Exercise aim:
Calculate how many lines of the data hold "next". The answer consists of that number only.

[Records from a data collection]

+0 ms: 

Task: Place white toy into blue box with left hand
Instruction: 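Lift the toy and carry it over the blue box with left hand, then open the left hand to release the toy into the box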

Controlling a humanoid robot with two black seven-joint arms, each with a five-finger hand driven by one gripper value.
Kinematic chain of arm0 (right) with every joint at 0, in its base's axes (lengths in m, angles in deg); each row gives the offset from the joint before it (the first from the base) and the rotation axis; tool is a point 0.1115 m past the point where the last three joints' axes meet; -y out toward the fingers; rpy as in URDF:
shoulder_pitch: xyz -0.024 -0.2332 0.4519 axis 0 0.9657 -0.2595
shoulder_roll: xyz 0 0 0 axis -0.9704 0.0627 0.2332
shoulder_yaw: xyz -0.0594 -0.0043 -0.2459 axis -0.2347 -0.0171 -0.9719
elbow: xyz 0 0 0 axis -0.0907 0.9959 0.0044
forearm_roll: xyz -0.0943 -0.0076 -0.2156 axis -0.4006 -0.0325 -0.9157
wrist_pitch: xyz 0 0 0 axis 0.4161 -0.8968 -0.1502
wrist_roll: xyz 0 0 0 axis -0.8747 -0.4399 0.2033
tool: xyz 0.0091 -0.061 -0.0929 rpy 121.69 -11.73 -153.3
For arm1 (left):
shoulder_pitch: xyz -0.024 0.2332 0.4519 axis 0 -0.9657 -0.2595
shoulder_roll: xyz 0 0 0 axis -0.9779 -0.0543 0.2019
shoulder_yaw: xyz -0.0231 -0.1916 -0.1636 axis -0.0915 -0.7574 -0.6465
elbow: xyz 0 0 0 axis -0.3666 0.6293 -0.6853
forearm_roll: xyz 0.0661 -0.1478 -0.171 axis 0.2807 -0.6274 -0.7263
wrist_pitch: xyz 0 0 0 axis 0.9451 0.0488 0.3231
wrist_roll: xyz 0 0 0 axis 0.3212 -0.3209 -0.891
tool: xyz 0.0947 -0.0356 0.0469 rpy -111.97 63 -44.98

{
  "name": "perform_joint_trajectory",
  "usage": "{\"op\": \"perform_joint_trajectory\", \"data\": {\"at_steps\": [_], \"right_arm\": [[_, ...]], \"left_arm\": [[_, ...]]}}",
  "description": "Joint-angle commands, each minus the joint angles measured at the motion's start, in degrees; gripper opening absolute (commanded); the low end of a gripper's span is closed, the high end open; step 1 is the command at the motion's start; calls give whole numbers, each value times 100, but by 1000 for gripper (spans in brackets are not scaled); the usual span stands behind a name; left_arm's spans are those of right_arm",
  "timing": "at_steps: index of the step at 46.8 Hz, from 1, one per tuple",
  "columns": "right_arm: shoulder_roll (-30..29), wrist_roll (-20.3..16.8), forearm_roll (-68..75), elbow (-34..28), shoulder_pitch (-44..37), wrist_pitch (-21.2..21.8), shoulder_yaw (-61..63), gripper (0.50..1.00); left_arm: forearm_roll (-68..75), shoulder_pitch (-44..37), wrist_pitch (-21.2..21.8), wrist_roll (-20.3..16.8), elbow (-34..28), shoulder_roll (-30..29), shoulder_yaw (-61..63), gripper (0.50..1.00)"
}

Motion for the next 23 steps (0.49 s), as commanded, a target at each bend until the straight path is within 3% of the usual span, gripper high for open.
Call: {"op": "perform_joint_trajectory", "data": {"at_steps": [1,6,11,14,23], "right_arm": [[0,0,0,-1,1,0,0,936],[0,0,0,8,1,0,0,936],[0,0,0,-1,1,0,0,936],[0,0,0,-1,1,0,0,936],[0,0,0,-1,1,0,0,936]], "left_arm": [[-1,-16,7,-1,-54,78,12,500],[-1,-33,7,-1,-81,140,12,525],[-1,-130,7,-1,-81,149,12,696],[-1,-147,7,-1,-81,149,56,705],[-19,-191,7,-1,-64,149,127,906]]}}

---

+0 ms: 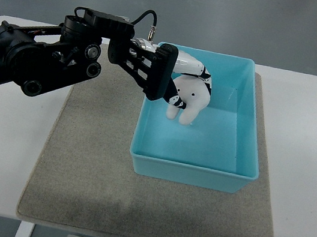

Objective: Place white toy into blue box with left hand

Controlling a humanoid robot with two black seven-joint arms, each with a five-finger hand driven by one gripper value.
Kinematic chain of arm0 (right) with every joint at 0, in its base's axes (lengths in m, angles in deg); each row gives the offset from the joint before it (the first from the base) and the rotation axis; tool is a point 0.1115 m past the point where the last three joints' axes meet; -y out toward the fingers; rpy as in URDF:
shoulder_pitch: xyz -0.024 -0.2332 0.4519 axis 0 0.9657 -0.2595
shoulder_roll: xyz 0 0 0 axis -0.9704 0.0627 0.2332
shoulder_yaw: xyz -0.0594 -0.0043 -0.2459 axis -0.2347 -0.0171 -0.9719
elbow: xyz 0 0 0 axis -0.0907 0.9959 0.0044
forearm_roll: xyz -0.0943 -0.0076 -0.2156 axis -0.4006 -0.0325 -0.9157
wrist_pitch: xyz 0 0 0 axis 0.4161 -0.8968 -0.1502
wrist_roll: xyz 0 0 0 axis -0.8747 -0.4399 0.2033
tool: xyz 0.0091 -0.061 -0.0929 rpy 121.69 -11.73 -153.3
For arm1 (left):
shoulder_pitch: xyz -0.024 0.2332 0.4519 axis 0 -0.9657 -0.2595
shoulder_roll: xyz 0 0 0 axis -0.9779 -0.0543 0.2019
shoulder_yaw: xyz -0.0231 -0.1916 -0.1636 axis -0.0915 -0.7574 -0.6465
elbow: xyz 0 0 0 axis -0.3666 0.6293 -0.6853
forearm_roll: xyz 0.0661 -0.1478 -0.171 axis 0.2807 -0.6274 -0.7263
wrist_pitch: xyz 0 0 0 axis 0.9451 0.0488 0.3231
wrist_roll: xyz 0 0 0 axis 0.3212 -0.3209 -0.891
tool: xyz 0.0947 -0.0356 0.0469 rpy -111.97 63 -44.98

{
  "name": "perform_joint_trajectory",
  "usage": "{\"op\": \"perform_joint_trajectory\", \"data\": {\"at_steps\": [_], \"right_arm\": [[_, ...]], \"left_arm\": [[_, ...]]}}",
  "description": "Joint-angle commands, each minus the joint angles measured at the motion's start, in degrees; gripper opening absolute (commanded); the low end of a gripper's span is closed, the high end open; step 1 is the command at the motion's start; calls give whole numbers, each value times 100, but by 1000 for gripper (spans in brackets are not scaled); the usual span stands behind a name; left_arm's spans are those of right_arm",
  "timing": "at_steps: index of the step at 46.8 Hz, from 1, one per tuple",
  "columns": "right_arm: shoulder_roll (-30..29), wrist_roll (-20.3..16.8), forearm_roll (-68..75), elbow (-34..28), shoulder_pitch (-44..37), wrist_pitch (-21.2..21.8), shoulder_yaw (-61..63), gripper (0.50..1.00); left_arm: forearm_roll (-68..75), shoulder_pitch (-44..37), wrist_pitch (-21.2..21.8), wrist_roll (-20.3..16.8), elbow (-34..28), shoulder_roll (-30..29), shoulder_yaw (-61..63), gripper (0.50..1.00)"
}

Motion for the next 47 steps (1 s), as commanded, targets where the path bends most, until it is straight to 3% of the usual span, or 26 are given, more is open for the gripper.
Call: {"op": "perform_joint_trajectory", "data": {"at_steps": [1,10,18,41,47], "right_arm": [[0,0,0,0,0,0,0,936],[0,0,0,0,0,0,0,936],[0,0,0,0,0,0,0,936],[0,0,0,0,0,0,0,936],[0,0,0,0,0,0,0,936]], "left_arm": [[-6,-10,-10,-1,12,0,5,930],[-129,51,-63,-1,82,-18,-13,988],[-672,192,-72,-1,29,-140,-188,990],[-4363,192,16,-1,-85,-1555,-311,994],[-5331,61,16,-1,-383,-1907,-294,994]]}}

Answer box:
2